_Exercise brief_
Go through the material underneath and show every line where the string "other" occurs.

_Source material_
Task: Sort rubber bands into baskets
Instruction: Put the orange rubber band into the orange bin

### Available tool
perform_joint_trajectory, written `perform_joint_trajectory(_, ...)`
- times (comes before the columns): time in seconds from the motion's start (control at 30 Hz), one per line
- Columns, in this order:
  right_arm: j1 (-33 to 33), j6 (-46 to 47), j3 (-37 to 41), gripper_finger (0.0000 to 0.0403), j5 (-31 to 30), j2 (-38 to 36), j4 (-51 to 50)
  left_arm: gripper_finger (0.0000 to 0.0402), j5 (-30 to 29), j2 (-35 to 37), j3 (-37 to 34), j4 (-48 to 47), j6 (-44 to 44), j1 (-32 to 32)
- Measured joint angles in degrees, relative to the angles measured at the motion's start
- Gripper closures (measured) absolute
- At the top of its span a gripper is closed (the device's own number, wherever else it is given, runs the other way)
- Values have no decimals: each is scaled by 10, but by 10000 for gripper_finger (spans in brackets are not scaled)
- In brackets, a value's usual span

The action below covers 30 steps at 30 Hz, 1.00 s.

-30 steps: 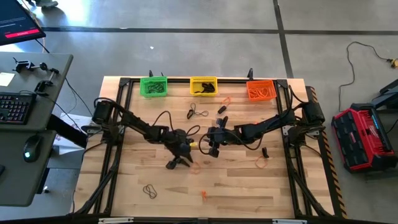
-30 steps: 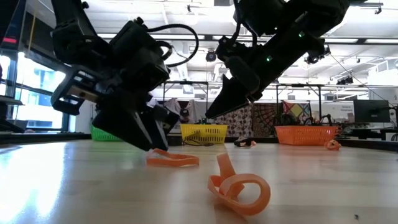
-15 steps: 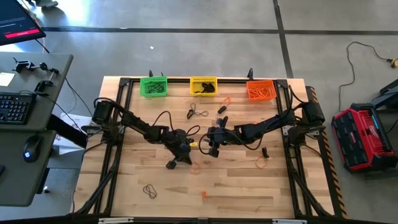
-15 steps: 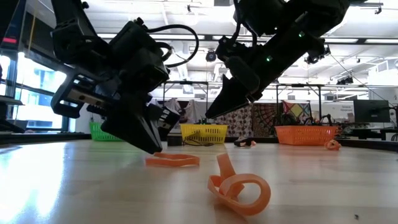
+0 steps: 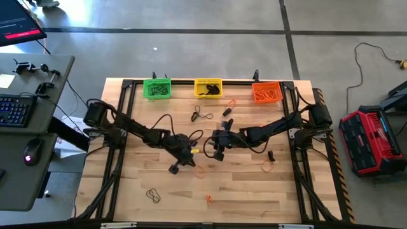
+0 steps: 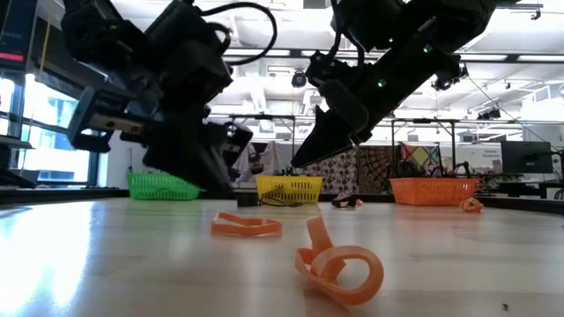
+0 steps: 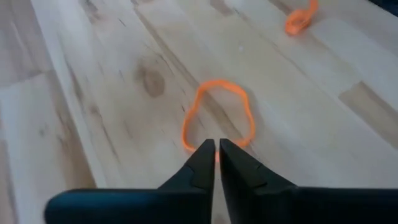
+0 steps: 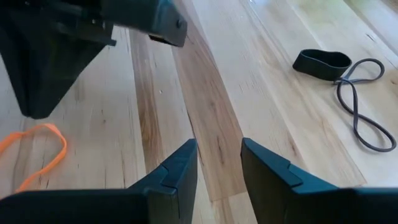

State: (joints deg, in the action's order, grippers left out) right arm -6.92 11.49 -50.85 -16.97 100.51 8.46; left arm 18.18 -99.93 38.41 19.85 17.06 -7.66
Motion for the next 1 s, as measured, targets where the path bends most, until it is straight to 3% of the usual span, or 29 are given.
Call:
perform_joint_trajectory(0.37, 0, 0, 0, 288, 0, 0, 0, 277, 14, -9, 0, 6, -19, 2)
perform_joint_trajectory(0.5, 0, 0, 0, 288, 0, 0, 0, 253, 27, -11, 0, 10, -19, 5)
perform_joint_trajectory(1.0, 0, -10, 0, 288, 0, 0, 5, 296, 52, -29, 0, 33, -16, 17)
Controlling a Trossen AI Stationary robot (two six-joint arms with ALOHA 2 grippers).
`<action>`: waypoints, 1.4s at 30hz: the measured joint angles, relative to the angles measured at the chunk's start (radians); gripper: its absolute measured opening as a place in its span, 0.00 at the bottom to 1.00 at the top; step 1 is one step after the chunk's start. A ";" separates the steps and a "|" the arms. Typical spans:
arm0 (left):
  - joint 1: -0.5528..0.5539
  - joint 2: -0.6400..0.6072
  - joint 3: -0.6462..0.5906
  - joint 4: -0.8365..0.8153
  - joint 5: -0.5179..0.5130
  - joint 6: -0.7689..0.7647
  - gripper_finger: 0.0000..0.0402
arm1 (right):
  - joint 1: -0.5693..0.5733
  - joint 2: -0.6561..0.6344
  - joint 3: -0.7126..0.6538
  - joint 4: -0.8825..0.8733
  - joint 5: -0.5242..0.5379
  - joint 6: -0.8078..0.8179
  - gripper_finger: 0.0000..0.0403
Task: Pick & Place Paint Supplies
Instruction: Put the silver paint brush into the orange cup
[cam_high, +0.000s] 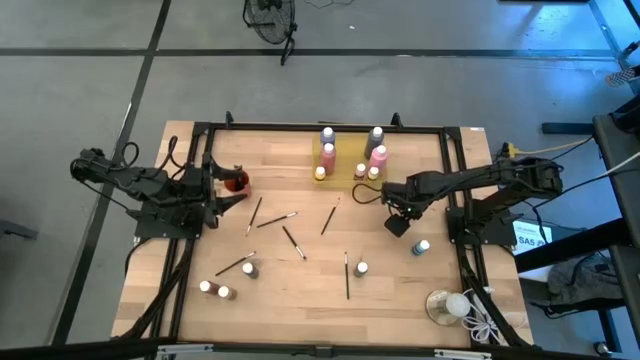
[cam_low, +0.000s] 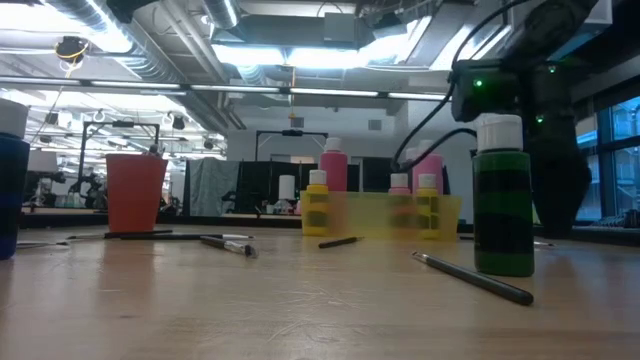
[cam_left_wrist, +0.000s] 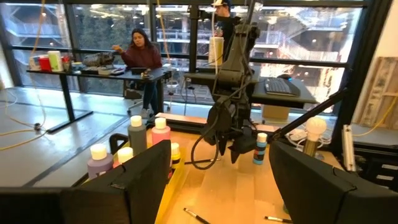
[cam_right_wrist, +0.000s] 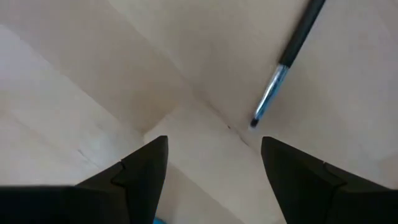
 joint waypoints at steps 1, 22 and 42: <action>0.000 0.001 0.000 0.000 -0.004 0.000 0.67 | -0.008 0.000 0.000 0.007 0.000 -0.003 0.65; 0.000 0.005 0.000 0.000 -0.006 -0.053 0.67 | -0.105 0.000 0.000 0.020 -0.005 -0.109 0.65; 0.000 0.005 0.000 -0.001 -0.022 -0.050 0.67 | -0.105 -0.002 -0.068 0.062 0.015 -0.091 0.64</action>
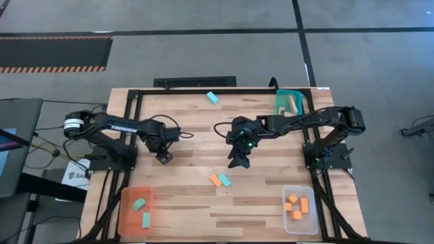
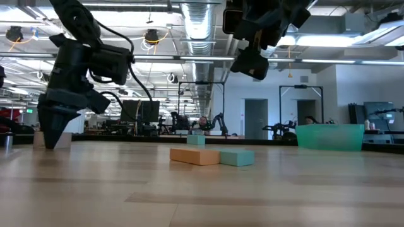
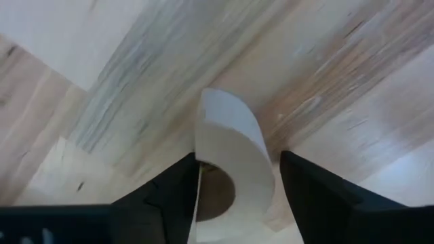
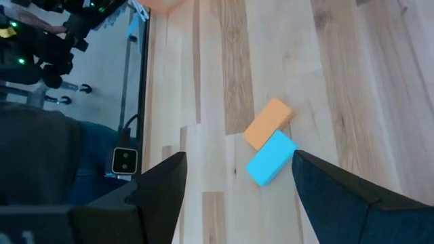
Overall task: Sort & place blocks by color
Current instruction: Put the brown block into the green bin
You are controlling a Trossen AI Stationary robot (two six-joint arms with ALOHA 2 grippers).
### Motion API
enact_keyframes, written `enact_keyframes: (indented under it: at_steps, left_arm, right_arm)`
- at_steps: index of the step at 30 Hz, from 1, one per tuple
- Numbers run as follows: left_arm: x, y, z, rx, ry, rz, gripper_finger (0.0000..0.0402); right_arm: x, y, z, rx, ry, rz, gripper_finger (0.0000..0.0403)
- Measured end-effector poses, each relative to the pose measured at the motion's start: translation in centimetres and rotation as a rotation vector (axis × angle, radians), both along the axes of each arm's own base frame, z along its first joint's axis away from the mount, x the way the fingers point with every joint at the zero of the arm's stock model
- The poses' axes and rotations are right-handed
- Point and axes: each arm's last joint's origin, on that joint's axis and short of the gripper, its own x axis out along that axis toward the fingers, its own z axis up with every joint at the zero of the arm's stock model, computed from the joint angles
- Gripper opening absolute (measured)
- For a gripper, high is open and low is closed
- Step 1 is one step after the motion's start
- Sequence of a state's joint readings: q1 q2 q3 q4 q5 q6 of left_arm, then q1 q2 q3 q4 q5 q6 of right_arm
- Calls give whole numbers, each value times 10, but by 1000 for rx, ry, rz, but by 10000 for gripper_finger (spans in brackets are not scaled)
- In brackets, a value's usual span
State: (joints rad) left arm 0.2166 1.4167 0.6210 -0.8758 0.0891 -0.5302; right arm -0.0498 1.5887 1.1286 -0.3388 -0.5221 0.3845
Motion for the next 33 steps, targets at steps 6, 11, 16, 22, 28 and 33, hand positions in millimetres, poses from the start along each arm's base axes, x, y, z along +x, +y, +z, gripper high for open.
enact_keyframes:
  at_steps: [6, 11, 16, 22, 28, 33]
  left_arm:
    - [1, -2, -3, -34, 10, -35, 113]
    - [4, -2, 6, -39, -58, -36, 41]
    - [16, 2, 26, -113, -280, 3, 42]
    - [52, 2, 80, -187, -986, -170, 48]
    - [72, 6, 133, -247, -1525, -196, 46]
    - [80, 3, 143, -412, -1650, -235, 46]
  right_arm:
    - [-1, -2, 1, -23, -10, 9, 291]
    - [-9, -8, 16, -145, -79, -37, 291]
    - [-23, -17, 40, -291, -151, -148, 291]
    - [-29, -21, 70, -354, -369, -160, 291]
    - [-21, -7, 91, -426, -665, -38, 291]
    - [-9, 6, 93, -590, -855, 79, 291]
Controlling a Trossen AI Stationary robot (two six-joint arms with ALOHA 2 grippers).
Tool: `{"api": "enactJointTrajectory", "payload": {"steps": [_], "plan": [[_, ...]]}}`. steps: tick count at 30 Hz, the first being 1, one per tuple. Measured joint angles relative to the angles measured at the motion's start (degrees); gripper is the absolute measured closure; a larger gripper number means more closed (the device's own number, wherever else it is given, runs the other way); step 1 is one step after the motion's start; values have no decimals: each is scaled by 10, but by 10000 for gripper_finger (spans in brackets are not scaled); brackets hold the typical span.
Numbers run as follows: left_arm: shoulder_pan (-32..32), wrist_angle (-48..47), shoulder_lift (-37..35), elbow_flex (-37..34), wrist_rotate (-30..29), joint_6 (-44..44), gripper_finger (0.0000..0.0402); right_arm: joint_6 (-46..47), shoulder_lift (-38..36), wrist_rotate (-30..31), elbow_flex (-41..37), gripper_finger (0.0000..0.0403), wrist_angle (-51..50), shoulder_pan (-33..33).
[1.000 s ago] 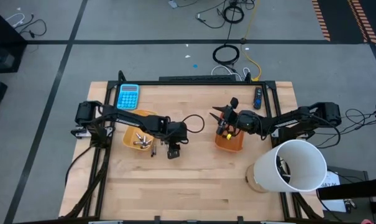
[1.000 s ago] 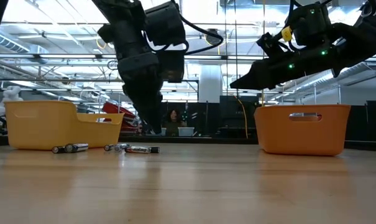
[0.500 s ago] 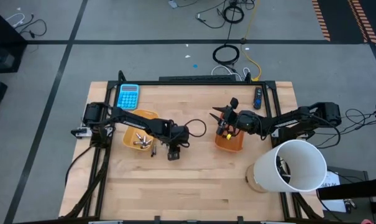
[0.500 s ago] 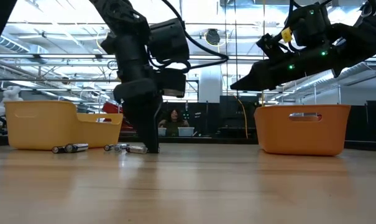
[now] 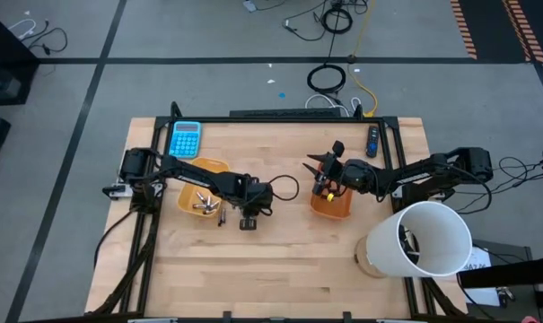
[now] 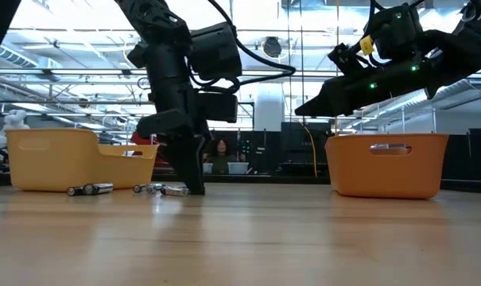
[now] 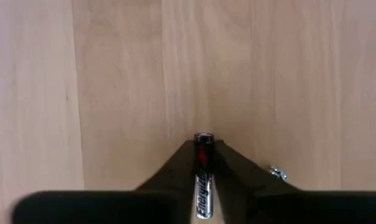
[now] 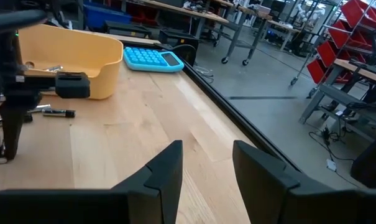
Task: Sort batteries
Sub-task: Put the silver battery into the yellow bin
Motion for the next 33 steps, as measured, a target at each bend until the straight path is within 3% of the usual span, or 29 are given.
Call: {"api": "enactJointTrajectory", "payload": {"steps": [2,10,19,25,33], "plan": [[-2,-1,0,0,0,7,380,2,0,0,0,271,0,0],[-3,-46,-20,24,-1,-1,381,2,0,0,0,271,-1,0],[6,-169,-122,58,-45,-61,381,15,0,0,0,271,-13,0],[25,-270,-187,8,-50,-122,381,15,0,0,0,271,-17,1],[47,-290,-268,-70,-49,-195,381,15,0,0,0,271,-22,1]]}}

_Expected output_
- At the top of its span a gripper is closed (the device's own number, wherever else it is given, runs the other way)
Tool: `{"api": "enactJointTrajectory", "payload": {"steps": [_], "plan": [[_, ...]]}}`. steps: tick count at 30 Hz, the first being 1, one per tuple. Measured joint angles relative to the angles measured at the motion's start (degrees); gripper is the absolute measured closure; a larger gripper number means more closed (the device's own number, wherever else it is given, runs the other way); step 1 is one step after the motion's start; values have no decimals: each is scaled by 10, but by 10000 for gripper_finger (spans in brackets are not scaled); brackets hold the typical span.

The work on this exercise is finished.